WHAT IS REQUIRED> Go through the records below and copy out every line that contains the word "cable".

RECORDS TO PROCESS>

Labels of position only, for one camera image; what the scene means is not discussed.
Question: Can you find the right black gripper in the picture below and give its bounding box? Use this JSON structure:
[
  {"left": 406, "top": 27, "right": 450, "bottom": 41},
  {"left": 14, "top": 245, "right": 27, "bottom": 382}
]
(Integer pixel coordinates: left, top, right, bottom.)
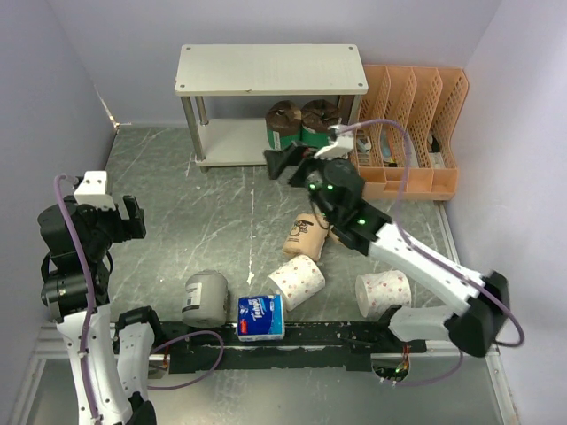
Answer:
[{"left": 266, "top": 139, "right": 344, "bottom": 221}]

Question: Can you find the green brown paper roll labelled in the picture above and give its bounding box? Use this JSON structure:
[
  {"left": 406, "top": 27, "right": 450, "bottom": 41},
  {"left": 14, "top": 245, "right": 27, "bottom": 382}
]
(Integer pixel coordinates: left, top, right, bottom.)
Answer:
[{"left": 301, "top": 99, "right": 342, "bottom": 148}]

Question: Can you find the tan cartoon paper roll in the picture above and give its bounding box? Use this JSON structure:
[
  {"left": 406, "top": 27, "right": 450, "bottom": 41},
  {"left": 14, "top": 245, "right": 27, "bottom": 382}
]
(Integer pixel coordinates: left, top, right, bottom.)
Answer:
[{"left": 283, "top": 213, "right": 329, "bottom": 261}]

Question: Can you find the tan barcode paper roll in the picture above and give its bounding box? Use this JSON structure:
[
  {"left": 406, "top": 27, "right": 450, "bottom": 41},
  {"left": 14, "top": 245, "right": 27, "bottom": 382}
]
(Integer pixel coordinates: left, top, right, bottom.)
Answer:
[{"left": 328, "top": 225, "right": 340, "bottom": 243}]

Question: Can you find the grey paper roll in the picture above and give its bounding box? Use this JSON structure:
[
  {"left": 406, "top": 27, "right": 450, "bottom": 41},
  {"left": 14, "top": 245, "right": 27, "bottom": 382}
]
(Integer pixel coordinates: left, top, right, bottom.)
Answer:
[{"left": 182, "top": 270, "right": 229, "bottom": 329}]

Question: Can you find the white dotted paper roll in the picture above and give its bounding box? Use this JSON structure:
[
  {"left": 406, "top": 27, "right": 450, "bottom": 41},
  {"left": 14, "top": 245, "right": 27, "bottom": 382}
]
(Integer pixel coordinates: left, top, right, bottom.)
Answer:
[
  {"left": 355, "top": 270, "right": 412, "bottom": 320},
  {"left": 268, "top": 255, "right": 325, "bottom": 312}
]

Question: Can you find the blue Tempo tissue pack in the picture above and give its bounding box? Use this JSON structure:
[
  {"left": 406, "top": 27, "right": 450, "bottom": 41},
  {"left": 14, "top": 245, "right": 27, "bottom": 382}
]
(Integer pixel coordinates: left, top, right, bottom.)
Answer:
[{"left": 237, "top": 295, "right": 285, "bottom": 342}]

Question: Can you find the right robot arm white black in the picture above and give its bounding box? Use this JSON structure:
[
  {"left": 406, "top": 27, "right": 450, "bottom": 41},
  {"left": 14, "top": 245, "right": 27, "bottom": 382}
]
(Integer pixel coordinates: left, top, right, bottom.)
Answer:
[{"left": 263, "top": 145, "right": 511, "bottom": 358}]

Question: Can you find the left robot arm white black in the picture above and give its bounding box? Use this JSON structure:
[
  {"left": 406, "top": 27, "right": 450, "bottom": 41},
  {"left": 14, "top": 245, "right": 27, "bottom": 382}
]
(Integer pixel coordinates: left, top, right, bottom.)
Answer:
[{"left": 37, "top": 195, "right": 166, "bottom": 424}]

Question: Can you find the beige two-tier shelf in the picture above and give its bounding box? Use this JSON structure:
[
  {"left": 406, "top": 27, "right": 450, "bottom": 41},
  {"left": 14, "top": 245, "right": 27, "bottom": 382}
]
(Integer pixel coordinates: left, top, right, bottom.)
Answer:
[{"left": 175, "top": 44, "right": 369, "bottom": 172}]

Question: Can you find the orange plastic file organizer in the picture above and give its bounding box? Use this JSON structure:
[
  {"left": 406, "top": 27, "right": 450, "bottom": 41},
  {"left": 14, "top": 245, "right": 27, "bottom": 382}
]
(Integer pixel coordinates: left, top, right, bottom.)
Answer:
[{"left": 350, "top": 65, "right": 469, "bottom": 201}]

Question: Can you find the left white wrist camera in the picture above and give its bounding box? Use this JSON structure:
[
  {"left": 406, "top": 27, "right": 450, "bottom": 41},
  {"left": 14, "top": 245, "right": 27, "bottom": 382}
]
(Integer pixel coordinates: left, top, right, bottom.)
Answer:
[{"left": 74, "top": 171, "right": 116, "bottom": 211}]

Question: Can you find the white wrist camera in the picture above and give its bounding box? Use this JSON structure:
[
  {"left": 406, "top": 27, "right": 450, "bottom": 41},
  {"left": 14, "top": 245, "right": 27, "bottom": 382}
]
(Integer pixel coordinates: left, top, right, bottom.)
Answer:
[
  {"left": 74, "top": 171, "right": 116, "bottom": 211},
  {"left": 314, "top": 125, "right": 356, "bottom": 159}
]

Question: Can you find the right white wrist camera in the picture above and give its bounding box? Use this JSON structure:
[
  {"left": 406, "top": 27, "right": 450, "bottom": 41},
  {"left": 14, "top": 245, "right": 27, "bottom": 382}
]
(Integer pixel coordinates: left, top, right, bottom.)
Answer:
[{"left": 314, "top": 125, "right": 356, "bottom": 159}]

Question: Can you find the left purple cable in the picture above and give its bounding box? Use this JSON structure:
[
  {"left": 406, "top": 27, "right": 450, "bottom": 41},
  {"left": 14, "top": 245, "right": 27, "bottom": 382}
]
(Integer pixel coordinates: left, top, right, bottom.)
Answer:
[{"left": 53, "top": 173, "right": 225, "bottom": 425}]

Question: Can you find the purple cable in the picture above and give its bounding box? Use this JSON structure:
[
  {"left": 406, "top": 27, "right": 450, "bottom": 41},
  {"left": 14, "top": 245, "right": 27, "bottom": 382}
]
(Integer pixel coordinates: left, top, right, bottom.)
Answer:
[
  {"left": 336, "top": 119, "right": 525, "bottom": 387},
  {"left": 53, "top": 173, "right": 225, "bottom": 425}
]

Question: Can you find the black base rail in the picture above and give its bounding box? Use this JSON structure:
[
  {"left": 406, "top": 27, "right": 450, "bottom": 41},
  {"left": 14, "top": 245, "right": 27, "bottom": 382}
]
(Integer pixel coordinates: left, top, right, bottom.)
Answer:
[{"left": 167, "top": 321, "right": 405, "bottom": 374}]

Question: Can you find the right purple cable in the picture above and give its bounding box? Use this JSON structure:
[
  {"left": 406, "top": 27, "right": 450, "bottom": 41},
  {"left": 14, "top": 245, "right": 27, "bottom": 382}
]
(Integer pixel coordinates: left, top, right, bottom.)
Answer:
[{"left": 336, "top": 119, "right": 525, "bottom": 387}]

SOLUTION TO THIS TASK>
Question: Can you find the left purple cable in the picture above and give its bounding box? Use this JSON structure:
Question: Can you find the purple cable in the picture above and give its bounding box? Use this JSON structure:
Question: Can you find the right purple cable in the picture above and give its bounding box? Use this JSON structure:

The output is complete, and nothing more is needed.